*Problem statement:* With no word left out, write out the entire listing.

Segment Open

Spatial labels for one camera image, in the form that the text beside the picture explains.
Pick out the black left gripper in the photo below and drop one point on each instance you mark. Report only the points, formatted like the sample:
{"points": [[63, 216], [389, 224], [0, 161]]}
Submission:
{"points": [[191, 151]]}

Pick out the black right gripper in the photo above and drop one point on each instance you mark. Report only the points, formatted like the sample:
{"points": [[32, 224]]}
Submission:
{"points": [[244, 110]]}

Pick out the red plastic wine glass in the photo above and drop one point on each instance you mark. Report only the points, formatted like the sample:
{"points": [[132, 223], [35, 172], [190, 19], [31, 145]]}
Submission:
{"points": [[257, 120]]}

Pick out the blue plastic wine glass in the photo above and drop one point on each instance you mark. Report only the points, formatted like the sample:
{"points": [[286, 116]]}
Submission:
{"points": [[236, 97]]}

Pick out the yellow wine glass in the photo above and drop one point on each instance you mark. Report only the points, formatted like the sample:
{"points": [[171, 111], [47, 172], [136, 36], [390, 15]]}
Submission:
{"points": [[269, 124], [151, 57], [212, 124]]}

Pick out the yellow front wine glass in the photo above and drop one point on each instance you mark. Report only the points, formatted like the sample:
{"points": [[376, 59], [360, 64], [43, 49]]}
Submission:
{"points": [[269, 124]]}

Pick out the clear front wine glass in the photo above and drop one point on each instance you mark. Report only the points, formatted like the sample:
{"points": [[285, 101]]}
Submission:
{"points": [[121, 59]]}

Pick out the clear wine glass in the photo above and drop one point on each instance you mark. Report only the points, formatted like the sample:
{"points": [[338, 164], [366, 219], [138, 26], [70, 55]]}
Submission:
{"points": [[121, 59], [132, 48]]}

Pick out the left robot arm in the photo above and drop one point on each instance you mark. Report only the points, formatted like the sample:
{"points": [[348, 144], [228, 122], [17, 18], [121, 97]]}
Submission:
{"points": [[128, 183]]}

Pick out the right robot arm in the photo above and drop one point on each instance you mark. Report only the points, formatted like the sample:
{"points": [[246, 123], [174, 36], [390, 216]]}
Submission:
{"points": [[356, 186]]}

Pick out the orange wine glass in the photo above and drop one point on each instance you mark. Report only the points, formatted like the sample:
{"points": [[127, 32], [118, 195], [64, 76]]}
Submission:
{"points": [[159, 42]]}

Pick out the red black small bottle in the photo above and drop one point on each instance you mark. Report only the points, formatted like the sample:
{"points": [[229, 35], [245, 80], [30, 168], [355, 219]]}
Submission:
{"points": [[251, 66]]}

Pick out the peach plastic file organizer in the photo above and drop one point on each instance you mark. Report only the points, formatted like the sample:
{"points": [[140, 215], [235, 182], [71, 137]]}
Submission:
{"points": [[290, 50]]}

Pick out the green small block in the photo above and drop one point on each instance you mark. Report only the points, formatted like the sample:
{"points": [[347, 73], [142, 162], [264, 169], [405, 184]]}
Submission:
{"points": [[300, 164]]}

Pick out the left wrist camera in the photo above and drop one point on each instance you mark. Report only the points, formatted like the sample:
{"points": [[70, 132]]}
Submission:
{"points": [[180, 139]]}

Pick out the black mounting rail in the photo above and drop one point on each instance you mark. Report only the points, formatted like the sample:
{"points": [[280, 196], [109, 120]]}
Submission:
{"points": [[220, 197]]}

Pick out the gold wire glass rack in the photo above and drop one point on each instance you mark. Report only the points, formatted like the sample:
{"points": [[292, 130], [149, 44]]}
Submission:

Segment Closed

*Output of the task:*
Spatial labels for one camera image, in the form that the text beside the picture explains.
Pick out the black left gripper in the photo below and drop one point on each instance you mark. Report only the points, formatted like the sample:
{"points": [[63, 216], [389, 224], [0, 161]]}
Submission:
{"points": [[191, 151]]}

Pick out the black right gripper in the photo above and drop one point on each instance you mark. Report only the points, formatted like the sample:
{"points": [[32, 224]]}
Submission:
{"points": [[244, 110]]}

Pick out the red plastic wine glass in the photo above and drop one point on each instance you mark. Report only the points, formatted like the sample:
{"points": [[132, 223], [35, 172], [190, 19], [31, 145]]}
Submission:
{"points": [[257, 120]]}

Pick out the blue plastic wine glass in the photo above and drop one point on each instance you mark. Report only the points, formatted like the sample:
{"points": [[286, 116]]}
Submission:
{"points": [[236, 97]]}

Pick out the yellow wine glass in the photo above and drop one point on each instance you mark. Report only the points, formatted like the sample:
{"points": [[171, 111], [47, 172], [136, 36], [390, 15]]}
Submission:
{"points": [[269, 124], [151, 57], [212, 124]]}

Pick out the yellow front wine glass in the photo above and drop one point on each instance you mark. Report only the points, formatted like the sample:
{"points": [[376, 59], [360, 64], [43, 49]]}
Submission:
{"points": [[269, 124]]}

Pick out the clear front wine glass in the photo above and drop one point on each instance you mark. Report only the points, formatted like the sample:
{"points": [[285, 101]]}
Submission:
{"points": [[121, 59]]}

Pick out the clear wine glass in the photo above and drop one point on each instance you mark. Report only the points, formatted like the sample:
{"points": [[338, 164], [366, 219], [138, 26], [70, 55]]}
Submission:
{"points": [[121, 59], [132, 48]]}

Pick out the left robot arm in the photo above and drop one point on each instance you mark. Report only the points, formatted like the sample:
{"points": [[348, 144], [228, 122], [17, 18], [121, 97]]}
Submission:
{"points": [[128, 183]]}

Pick out the right robot arm in the photo above and drop one point on each instance you mark. Report only the points, formatted like the sample:
{"points": [[246, 123], [174, 36], [390, 216]]}
Submission:
{"points": [[356, 186]]}

Pick out the orange wine glass in the photo above and drop one point on each instance you mark. Report only the points, formatted like the sample:
{"points": [[127, 32], [118, 195], [64, 76]]}
Submission:
{"points": [[159, 42]]}

Pick out the red black small bottle in the photo above and drop one point on each instance you mark. Report only the points, formatted like the sample:
{"points": [[229, 35], [245, 80], [30, 168], [355, 219]]}
Submission:
{"points": [[251, 66]]}

Pick out the peach plastic file organizer in the photo above and drop one point on each instance you mark. Report only the points, formatted like the sample:
{"points": [[140, 215], [235, 182], [71, 137]]}
Submission:
{"points": [[290, 50]]}

Pick out the green small block in the photo above and drop one point on each instance you mark. Report only the points, formatted like the sample:
{"points": [[347, 73], [142, 162], [264, 169], [405, 184]]}
Submission:
{"points": [[300, 164]]}

Pick out the left wrist camera in the photo above and drop one point on each instance you mark. Report only the points, formatted like the sample:
{"points": [[70, 132]]}
Submission:
{"points": [[180, 139]]}

Pick out the black mounting rail in the photo above and drop one point on each instance you mark. Report only the points, formatted like the sample:
{"points": [[280, 196], [109, 120]]}
Submission:
{"points": [[220, 197]]}

Pick out the gold wire glass rack in the photo above and drop one point on each instance you mark. Report only the points, formatted like the sample:
{"points": [[292, 130], [149, 44]]}
Submission:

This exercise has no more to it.